WHAT TO WORK ON: The data below holds the lines to copy: everything from the line containing "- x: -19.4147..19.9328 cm" to the line containing "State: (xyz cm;", both ends included, set down exactly.

━━━━━ PROVIDED RECORDS

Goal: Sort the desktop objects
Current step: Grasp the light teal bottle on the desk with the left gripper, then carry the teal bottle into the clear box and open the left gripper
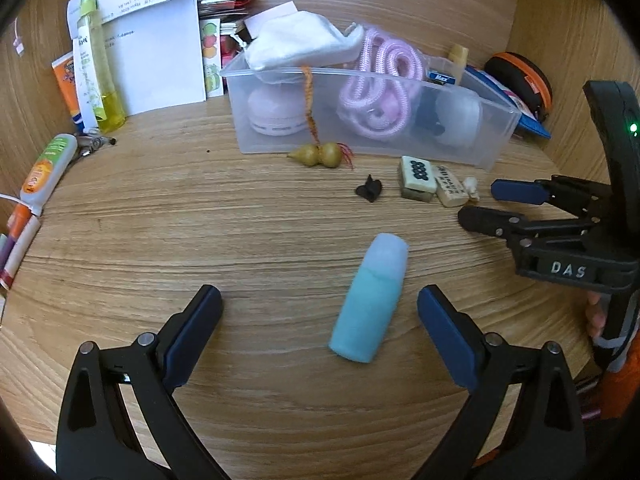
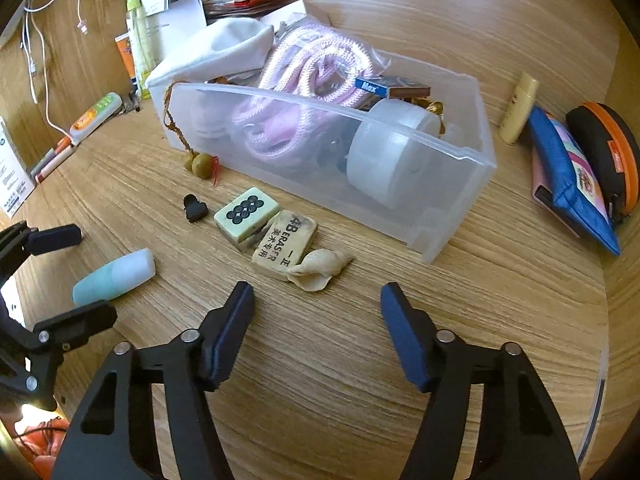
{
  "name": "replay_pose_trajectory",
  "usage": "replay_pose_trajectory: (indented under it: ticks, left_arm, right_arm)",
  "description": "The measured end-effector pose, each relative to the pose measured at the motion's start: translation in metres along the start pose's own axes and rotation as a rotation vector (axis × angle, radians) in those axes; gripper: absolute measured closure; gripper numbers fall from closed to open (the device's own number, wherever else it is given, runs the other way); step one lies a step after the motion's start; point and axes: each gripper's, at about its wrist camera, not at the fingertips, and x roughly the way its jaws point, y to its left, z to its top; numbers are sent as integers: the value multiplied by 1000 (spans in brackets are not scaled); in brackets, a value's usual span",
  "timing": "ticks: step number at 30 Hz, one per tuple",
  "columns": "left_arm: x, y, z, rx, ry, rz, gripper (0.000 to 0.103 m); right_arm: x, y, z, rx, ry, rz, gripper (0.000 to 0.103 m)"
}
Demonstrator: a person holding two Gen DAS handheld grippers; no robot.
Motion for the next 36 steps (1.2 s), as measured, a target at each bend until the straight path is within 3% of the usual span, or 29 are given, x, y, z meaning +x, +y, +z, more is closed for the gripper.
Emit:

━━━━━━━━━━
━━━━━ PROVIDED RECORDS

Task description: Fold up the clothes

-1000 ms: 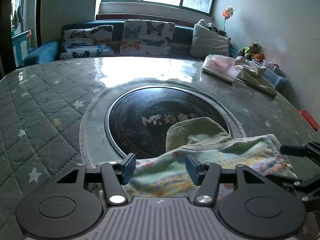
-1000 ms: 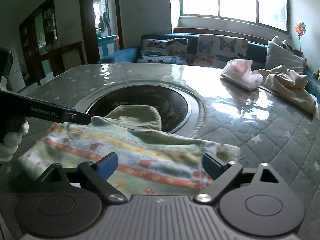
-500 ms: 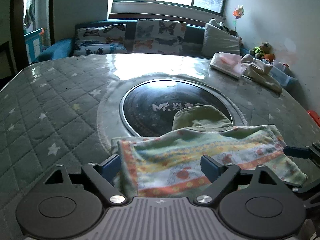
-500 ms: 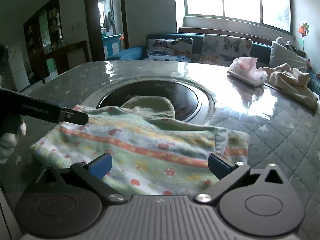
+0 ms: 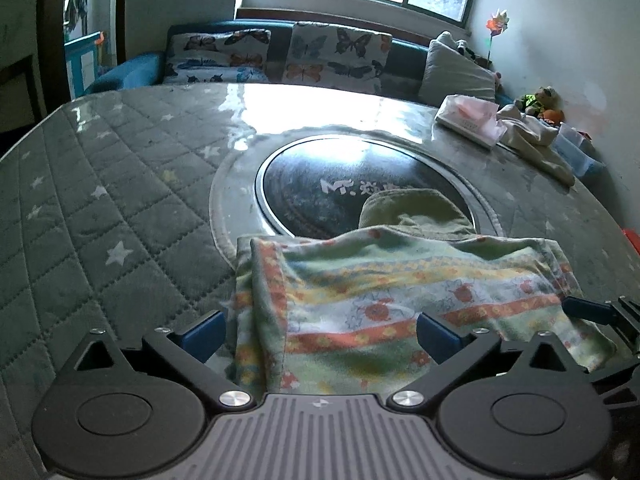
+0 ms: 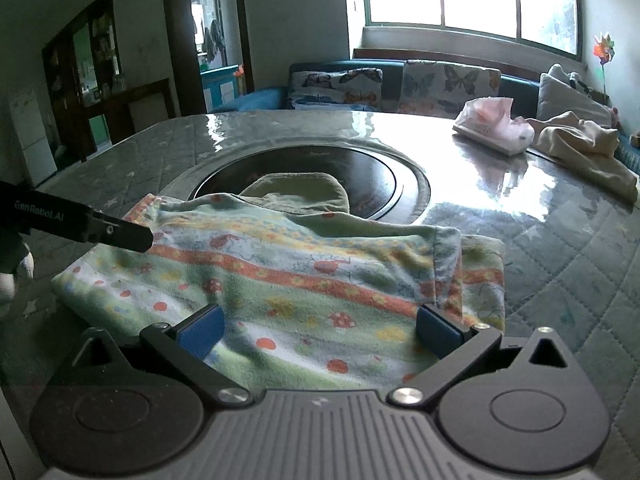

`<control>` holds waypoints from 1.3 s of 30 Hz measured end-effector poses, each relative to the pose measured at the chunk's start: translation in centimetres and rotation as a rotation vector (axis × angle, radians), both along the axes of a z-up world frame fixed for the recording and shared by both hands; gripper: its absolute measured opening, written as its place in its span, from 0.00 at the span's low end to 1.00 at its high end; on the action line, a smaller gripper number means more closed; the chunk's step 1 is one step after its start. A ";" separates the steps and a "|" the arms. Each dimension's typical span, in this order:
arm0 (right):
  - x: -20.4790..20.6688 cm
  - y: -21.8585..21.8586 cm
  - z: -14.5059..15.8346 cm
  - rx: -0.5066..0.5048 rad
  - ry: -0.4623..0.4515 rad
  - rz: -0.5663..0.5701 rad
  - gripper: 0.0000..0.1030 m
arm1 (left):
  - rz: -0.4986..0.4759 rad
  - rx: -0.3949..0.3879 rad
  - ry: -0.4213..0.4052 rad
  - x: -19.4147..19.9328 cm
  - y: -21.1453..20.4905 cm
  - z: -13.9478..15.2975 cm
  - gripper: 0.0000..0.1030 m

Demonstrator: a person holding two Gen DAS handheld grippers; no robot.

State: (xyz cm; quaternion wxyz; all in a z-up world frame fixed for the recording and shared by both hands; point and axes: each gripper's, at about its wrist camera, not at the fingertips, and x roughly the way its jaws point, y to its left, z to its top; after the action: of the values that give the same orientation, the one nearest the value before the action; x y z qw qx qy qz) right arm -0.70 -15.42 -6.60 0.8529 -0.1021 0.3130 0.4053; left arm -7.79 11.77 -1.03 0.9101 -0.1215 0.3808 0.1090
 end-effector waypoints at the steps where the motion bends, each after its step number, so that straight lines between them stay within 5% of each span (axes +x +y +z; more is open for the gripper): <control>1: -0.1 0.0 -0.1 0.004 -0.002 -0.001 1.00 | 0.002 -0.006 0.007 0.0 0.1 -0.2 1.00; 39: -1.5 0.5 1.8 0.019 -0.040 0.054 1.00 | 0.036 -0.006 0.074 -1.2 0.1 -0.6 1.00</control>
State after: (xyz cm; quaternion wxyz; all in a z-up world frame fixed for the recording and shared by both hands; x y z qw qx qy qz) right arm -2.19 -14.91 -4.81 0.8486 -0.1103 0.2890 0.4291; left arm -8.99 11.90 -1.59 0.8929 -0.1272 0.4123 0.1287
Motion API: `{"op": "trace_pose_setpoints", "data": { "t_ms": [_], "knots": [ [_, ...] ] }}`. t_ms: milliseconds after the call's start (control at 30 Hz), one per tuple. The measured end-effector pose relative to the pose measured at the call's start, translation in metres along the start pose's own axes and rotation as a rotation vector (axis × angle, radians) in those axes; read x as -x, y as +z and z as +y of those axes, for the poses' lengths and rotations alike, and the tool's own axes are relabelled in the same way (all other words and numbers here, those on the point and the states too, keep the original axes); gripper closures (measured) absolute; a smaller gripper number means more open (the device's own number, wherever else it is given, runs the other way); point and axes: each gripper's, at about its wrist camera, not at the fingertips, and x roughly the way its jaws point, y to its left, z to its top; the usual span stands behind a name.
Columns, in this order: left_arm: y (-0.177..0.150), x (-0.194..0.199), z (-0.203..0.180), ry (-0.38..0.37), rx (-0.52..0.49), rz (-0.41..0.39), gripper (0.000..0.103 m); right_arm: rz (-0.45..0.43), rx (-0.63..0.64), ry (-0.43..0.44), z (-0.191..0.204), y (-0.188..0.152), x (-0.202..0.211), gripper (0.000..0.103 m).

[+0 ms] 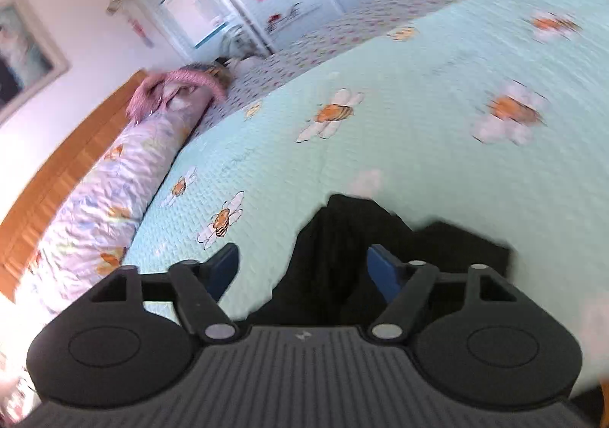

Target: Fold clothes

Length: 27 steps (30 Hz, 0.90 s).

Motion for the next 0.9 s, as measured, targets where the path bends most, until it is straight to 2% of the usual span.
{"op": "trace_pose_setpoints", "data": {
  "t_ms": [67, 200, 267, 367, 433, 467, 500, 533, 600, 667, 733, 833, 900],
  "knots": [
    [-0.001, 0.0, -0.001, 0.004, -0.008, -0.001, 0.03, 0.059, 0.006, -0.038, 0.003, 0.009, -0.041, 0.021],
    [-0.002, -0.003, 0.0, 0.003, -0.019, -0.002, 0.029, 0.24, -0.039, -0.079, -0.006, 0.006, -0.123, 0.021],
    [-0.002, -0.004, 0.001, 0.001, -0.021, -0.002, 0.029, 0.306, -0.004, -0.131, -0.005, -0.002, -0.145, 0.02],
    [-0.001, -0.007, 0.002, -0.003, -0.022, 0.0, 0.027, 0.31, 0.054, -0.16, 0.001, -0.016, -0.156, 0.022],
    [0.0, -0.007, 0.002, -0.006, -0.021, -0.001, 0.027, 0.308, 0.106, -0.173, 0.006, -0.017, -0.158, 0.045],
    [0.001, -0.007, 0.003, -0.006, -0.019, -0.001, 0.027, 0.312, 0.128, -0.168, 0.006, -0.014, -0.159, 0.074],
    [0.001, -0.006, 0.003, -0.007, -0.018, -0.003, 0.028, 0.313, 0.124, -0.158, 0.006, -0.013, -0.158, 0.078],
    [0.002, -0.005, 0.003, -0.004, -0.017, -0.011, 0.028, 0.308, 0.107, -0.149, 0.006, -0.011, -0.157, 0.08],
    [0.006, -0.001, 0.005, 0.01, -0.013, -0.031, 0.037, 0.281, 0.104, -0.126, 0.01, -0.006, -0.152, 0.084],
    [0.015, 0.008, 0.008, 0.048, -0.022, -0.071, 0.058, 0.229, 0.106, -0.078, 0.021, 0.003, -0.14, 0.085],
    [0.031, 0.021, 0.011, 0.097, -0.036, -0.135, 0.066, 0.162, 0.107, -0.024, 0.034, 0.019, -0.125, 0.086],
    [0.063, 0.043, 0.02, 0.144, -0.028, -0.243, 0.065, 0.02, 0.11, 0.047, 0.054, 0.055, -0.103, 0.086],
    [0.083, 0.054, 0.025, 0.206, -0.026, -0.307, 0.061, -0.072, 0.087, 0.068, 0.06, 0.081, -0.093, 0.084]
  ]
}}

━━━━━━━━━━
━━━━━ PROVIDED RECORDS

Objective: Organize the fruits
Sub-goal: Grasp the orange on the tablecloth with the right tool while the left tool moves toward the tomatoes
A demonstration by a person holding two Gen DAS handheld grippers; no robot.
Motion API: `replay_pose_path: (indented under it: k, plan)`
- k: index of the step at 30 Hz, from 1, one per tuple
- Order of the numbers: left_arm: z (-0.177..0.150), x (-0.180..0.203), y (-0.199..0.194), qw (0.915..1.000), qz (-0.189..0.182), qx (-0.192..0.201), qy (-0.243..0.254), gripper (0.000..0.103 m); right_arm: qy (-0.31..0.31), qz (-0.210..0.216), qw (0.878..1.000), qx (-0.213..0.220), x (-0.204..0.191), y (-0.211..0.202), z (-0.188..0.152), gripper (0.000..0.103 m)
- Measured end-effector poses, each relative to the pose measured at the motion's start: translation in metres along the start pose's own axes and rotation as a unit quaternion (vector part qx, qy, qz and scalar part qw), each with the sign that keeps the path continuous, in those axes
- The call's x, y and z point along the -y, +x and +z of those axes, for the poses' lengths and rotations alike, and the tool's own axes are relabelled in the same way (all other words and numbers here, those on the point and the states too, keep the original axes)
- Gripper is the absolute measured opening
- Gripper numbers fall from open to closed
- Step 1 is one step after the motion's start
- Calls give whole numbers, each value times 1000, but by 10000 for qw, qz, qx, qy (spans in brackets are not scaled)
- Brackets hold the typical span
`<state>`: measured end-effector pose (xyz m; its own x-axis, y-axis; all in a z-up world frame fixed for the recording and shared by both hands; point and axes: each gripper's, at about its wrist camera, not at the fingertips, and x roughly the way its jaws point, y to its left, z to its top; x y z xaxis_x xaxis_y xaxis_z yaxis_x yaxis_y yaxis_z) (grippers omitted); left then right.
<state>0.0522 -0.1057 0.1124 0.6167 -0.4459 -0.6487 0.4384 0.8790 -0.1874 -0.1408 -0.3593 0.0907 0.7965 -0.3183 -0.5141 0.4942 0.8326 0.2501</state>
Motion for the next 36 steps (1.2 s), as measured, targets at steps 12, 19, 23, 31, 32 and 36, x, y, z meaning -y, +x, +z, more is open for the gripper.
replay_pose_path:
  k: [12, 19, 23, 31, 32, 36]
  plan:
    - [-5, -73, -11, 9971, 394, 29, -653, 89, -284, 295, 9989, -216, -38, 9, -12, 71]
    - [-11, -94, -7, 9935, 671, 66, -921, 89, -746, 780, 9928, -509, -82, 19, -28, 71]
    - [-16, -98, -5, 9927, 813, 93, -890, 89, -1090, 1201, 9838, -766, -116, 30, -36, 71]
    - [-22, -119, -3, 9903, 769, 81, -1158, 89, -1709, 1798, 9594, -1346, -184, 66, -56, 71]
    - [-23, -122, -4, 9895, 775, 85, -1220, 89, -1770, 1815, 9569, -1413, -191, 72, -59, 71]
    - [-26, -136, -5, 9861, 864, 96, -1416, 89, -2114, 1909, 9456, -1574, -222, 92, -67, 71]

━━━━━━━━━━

SOLUTION FOR THIS EXERCISE:
  - x: -19.4147..19.9328 cm
  - y: -21.1453..20.4905 cm
  - z: -13.9478..15.2975 cm
  - gripper: 0.0000..0.1030 m

Demonstrator: a person holding two Gen DAS handheld grippers; no robot.

State: (xyz cm; quaternion wxyz; all in a z-up world frame fixed for the recording and shared by both hands; point and axes: each gripper's, at about its wrist camera, not at the fingertips, and x roughly the way its jaws point, y to its left, z to its top; after the action: of the values that give the same orientation, the one nearest the value before the action; x y z qw qx qy qz) right arm -0.70 -15.42 -6.60 0.8529 -0.1021 0.3130 0.4053; left arm -7.79 11.77 -1.03 0.9101 -0.1215 0.3808 0.1090

No further output is required for this answer.